From the entries that follow, reproduce exactly and only the lines from the line with "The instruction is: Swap" to the line with "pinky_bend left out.", endpoints included.

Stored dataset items

- Opening Delimiter -

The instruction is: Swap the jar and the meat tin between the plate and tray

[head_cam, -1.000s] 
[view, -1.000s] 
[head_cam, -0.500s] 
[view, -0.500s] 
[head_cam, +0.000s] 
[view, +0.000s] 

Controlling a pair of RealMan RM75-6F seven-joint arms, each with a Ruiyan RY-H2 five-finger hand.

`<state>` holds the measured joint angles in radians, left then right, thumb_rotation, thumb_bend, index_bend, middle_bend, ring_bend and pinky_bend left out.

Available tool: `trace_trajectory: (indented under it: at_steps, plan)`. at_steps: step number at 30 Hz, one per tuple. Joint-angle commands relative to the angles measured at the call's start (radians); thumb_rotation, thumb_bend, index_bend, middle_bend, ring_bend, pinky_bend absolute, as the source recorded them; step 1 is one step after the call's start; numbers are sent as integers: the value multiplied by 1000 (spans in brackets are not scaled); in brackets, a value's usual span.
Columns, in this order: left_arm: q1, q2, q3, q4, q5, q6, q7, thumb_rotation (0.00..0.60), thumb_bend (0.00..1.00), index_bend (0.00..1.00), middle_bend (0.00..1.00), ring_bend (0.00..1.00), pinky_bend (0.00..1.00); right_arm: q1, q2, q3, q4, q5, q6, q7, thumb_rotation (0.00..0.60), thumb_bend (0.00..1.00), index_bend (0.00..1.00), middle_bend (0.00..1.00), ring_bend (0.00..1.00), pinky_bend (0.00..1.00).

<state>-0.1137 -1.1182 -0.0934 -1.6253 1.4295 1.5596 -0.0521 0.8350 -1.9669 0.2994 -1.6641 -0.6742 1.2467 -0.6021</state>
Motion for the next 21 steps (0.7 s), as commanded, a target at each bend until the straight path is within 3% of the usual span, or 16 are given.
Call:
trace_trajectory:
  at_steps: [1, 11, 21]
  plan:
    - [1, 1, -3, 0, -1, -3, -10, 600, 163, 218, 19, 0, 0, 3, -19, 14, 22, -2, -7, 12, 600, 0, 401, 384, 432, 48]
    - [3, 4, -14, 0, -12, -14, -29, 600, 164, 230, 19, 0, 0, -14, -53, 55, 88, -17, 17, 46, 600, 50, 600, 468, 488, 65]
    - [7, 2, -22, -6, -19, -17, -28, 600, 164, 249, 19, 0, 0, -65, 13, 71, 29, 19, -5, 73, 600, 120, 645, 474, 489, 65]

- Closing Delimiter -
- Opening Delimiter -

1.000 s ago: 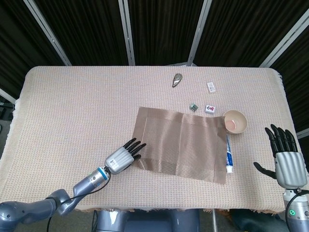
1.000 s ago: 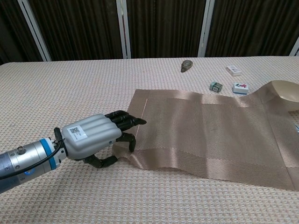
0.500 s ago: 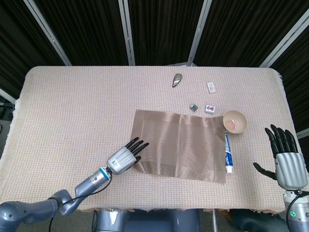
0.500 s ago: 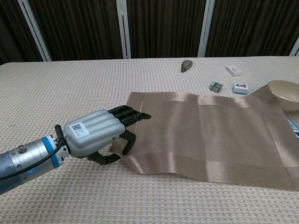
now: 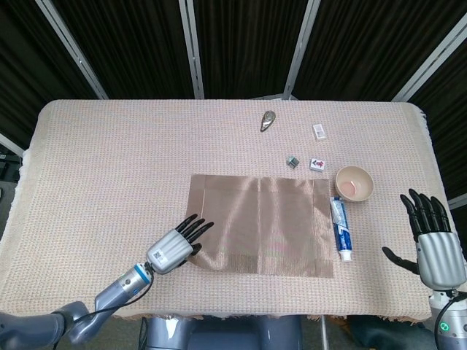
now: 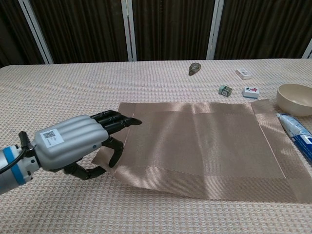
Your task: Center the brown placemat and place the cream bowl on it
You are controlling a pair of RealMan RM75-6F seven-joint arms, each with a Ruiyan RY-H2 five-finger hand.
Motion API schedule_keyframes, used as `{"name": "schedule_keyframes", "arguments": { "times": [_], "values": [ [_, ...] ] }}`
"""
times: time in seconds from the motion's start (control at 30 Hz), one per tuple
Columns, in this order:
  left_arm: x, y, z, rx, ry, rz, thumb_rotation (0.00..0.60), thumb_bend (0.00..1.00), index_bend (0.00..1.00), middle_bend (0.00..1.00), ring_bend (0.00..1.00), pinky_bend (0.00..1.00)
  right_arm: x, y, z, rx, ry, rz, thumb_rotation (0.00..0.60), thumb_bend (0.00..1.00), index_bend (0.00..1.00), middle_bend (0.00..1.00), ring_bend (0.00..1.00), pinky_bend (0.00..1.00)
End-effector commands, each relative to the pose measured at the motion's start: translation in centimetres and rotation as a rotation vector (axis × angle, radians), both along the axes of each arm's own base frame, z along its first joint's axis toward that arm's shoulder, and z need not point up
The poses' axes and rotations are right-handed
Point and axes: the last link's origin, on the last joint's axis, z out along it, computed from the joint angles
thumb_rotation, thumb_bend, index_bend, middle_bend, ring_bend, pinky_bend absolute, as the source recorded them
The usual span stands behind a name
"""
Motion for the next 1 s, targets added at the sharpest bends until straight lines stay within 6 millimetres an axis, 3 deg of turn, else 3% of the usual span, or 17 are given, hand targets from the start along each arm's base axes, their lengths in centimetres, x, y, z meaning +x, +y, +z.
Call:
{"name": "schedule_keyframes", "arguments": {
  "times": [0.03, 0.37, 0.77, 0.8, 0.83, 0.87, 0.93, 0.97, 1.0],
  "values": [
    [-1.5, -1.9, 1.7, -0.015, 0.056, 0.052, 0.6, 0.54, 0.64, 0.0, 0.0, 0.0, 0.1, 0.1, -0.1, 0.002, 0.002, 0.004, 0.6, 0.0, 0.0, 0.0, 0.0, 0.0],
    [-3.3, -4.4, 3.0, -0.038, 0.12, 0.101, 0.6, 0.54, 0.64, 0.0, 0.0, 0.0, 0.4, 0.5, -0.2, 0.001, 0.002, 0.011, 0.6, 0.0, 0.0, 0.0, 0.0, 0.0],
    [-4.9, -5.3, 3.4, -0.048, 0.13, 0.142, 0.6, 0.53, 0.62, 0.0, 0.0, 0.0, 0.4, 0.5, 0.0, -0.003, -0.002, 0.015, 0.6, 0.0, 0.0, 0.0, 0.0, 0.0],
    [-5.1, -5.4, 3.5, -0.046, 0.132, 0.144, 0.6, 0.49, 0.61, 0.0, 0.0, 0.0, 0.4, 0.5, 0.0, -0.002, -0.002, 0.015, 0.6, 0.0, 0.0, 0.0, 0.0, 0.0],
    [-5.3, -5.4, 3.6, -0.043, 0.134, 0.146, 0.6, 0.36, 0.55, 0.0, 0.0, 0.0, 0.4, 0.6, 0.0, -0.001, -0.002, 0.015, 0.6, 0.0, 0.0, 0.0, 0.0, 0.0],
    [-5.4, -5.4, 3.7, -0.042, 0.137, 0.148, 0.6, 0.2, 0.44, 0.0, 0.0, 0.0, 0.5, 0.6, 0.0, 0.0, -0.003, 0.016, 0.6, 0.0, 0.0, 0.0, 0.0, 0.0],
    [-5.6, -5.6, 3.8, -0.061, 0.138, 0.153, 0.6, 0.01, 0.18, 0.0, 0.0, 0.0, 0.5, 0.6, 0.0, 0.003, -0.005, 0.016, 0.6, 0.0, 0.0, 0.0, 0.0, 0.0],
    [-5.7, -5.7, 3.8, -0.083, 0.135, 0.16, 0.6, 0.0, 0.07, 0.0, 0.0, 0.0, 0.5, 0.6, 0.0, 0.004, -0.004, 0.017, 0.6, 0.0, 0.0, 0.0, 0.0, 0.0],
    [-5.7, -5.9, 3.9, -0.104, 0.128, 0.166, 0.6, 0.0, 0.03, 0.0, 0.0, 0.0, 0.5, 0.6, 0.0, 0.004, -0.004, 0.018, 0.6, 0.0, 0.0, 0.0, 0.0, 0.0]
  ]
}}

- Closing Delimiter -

▸ **Result**:
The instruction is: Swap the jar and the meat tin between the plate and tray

[head_cam, -1.000s] 
[view, -1.000s] 
[head_cam, -0.500s] 
[view, -0.500s] 
[head_cam, +0.000s] 
[view, +0.000s] 

Controlling a pair of RealMan RM75-6F seven-joint arms, each with a Ruiyan RY-H2 five-finger hand.

`<state>` holds the measured joint angles in radians, left then right, thumb_rotation, thumb_bend, index_bend, middle_bend, ring_bend and pinky_bend left out.

That concludes the output.